• _The problem_: Wherever a line of the data contains "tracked", copy that line.

Entries taken from a collection:
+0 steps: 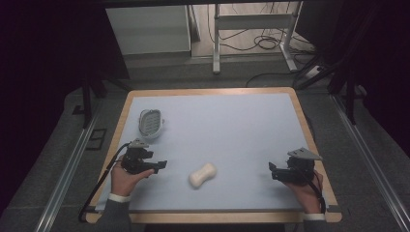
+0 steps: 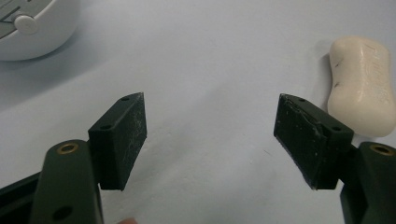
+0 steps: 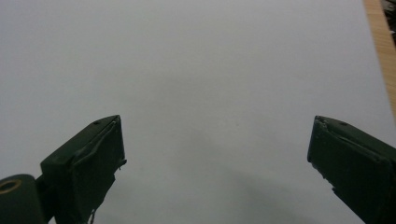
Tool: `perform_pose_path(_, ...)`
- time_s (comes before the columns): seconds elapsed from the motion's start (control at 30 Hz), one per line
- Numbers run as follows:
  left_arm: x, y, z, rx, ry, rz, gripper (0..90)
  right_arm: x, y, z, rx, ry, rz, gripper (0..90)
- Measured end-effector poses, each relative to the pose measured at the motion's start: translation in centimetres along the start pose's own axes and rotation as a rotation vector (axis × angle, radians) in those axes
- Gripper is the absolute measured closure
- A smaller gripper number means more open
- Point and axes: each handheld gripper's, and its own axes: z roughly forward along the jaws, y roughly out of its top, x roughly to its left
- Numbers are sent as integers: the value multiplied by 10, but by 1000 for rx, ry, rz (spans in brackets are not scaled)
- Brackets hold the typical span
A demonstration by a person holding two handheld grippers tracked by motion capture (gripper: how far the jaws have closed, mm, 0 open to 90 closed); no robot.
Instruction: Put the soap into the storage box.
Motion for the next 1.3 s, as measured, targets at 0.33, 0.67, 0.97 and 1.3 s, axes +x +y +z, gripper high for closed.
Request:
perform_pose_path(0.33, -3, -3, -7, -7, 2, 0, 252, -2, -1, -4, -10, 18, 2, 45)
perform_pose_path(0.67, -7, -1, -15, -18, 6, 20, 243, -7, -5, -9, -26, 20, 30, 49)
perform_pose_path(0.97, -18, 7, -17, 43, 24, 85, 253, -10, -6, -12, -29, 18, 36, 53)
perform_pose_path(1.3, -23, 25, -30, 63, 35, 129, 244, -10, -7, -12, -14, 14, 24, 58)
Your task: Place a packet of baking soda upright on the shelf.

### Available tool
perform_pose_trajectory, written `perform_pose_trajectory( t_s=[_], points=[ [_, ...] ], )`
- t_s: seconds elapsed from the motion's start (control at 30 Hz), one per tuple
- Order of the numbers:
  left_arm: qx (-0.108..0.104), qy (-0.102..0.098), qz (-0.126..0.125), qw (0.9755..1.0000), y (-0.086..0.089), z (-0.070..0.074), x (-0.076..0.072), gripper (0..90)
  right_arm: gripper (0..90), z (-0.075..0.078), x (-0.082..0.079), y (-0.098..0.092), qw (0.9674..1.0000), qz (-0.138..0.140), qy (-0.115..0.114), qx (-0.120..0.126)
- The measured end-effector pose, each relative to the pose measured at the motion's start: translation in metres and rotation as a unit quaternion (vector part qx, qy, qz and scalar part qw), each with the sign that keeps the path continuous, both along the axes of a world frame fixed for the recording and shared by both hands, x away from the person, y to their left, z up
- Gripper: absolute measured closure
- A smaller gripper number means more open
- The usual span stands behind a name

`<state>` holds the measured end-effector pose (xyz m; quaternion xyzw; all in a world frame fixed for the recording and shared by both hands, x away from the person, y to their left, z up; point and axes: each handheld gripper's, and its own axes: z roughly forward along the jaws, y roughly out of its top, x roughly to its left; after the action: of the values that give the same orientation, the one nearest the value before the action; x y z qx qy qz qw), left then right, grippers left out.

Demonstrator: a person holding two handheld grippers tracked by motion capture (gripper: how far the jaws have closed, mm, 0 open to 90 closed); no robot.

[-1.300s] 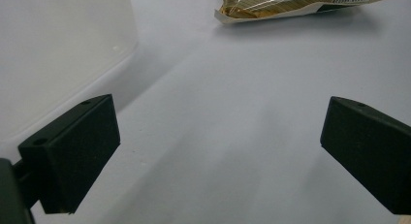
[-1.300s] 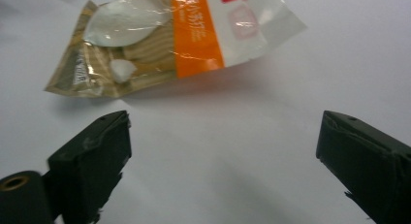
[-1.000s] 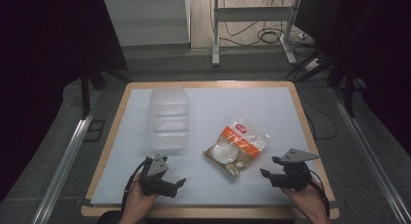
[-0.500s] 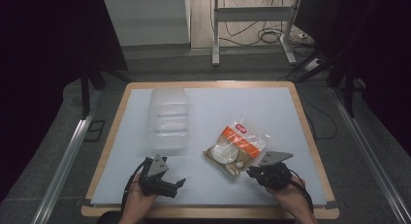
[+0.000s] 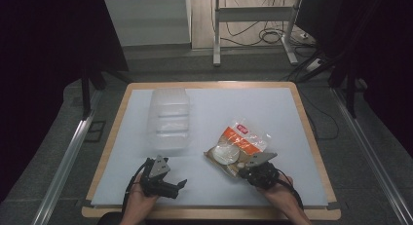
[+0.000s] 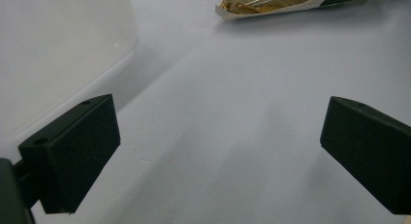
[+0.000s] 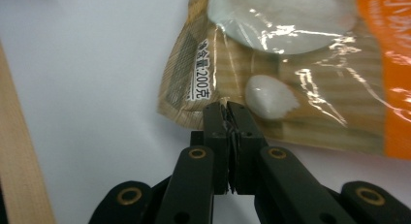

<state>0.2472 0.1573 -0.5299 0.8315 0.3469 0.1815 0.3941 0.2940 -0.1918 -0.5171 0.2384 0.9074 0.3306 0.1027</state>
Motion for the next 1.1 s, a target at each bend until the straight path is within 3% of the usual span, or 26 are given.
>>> perform_pose_trajectory(
  t_s=[0.37, 0.73, 0.93, 1.1],
  points=[
    [0.006, 0.001, -0.001, 1.0, -0.002, -0.001, 0.0, 0.6, 87.2, -0.006, 0.008, 0.012, 0.9988, 0.017, 0.039, 0.024],
    [0.009, 0.002, -0.003, 1.0, -0.002, -0.001, 0.001, 0.6, 87.1, -0.009, 0.01, 0.043, 0.9986, 0.031, 0.033, 0.029],
    [0.008, 0.0, -0.007, 0.9999, -0.001, 0.0, 0.0, 0.7, 81.3, -0.007, 0.007, 0.048, 0.9986, 0.035, 0.034, 0.019],
    [0.008, 0.001, -0.009, 0.9999, -0.001, -0.001, 0.0, 0.7, 78.6, 0.007, 0.0, 0.046, 0.9991, 0.037, 0.017, 0.014]
  ],
)
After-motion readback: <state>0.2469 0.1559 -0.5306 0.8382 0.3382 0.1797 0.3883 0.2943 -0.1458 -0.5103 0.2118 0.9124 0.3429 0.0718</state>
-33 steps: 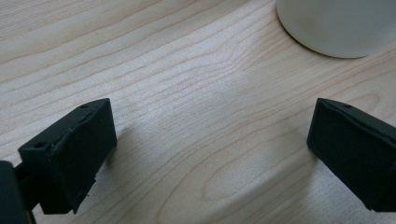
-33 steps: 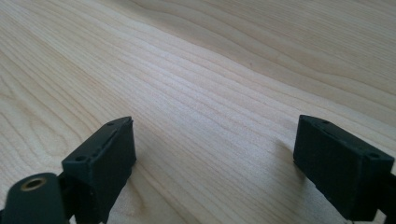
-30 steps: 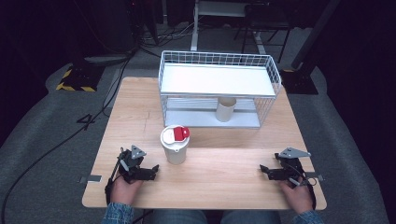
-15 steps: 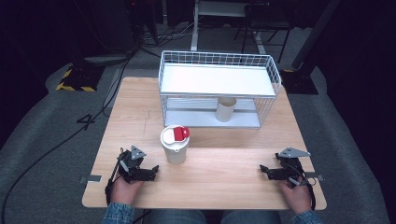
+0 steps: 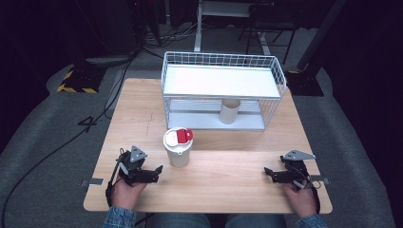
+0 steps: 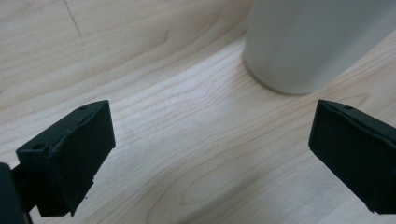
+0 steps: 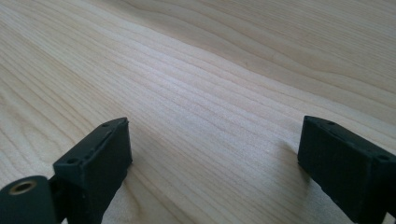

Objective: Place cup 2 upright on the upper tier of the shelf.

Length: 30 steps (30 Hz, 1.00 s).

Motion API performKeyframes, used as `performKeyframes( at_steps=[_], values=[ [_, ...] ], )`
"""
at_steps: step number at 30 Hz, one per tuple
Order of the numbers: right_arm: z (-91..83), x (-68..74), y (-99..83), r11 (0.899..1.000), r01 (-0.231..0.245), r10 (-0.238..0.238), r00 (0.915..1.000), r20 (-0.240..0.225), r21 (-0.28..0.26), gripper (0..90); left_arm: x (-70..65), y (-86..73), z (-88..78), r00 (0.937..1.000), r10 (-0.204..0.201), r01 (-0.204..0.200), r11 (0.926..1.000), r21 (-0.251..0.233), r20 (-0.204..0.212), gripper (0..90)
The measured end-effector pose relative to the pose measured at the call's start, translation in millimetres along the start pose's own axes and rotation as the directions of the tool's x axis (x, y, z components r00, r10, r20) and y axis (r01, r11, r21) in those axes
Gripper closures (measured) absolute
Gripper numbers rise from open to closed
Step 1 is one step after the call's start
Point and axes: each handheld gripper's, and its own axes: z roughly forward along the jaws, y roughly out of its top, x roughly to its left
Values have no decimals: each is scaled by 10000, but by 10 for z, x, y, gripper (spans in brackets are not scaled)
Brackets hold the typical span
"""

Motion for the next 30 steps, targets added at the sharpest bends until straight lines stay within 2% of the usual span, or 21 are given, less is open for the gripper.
performKeyframes(
  at_steps=[5, 11, 14, 15, 16, 17, 18, 20, 22, 26, 27, 28, 30],
  values=[
    [0, 0, 0, 10000, 8, -8, 10000, 0, -5, 101, -79, 50, -109, 9996, 54, -37, 9982, -595, 286, 10],
    [2, 2, 1, 10000, -27, 27, 10000, 14, -5, 101, -178, 111, -183, 9957, 319, -201, 9907, -1344, 867, 9],
    [3, 3, 2, 10000, -37, 37, 10000, 23, -5, 101, -224, 124, -185, 9942, 493, -318, 9838, -1763, 956, 0],
    [3, 3, 2, 10000, -39, 39, 10000, 24, -6, 101, -224, 124, -185, 9942, 493, -318, 9838, -1763, 956, 0],
    [2, 3, 2, 10000, -36, 36, 10000, 22, -4, 101, -245, 130, -184, 9923, 489, -234, 9760, -2163, 1135, 0],
    [3, 3, 2, 10000, -38, 38, 10000, 24, -6, 101, -250, 133, -186, 9915, 492, -206, 9732, -2291, 1201, 0],
    [3, 3, 2, 10000, -39, 39, 10000, 23, -7, 101, -254, 139, -184, 9897, 518, -161, 9666, -2556, 1337, 0],
    [2, 3, 2, 10000, -35, 35, 10000, 30, -4, 101, -257, 147, -176, 9863, 509, -40, 9585, -2851, 1572, 0],
    [3, 4, 1, 10000, -41, 41, 10000, 44, -12, 101, -258, 154, -169, 9834, 516, 39, 9525, -3046, 1740, 0],
    [2, 8, 2, 10000, -69, 69, 9999, 81, 5, 101, -256, 172, -156, 9810, 556, 112, 9404, -3399, 1860, 0],
    [2, 8, 2, 10000, -70, 70, 9999, 83, 3, 101, -256, 172, -156, 9810, 556, 112, 9404, -3399, 1860, 0],
    [2, 8, 3, 10000, -69, 69, 9999, 80, 5, 101, -247, 180, -135, 9793, 611, 118, 9345, -3558, 1930, 0],
    [3, 8, 2, 10000, -68, 68, 9999, 83, 1, 101, -240, 185, -110, 9789, 666, 91, 9304, -3665, 1932, 0]
  ],
)
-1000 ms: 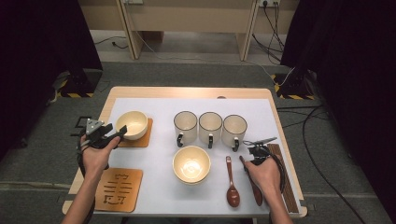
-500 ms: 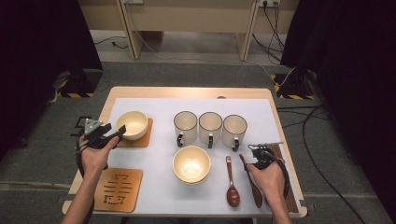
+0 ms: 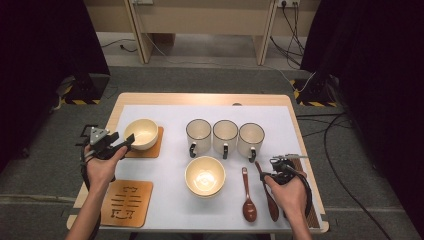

• _Your solution_:
A demonstration by a person holding two handheld grippers tracked by motion capture (gripper: how far the jaws have closed, mm, 0 open to 90 closed); no robot.
Demonstrator: a person holding two handheld grippers tracked by motion capture (gripper: how far the jaws have closed, mm, 0 open to 90 closed); no robot.

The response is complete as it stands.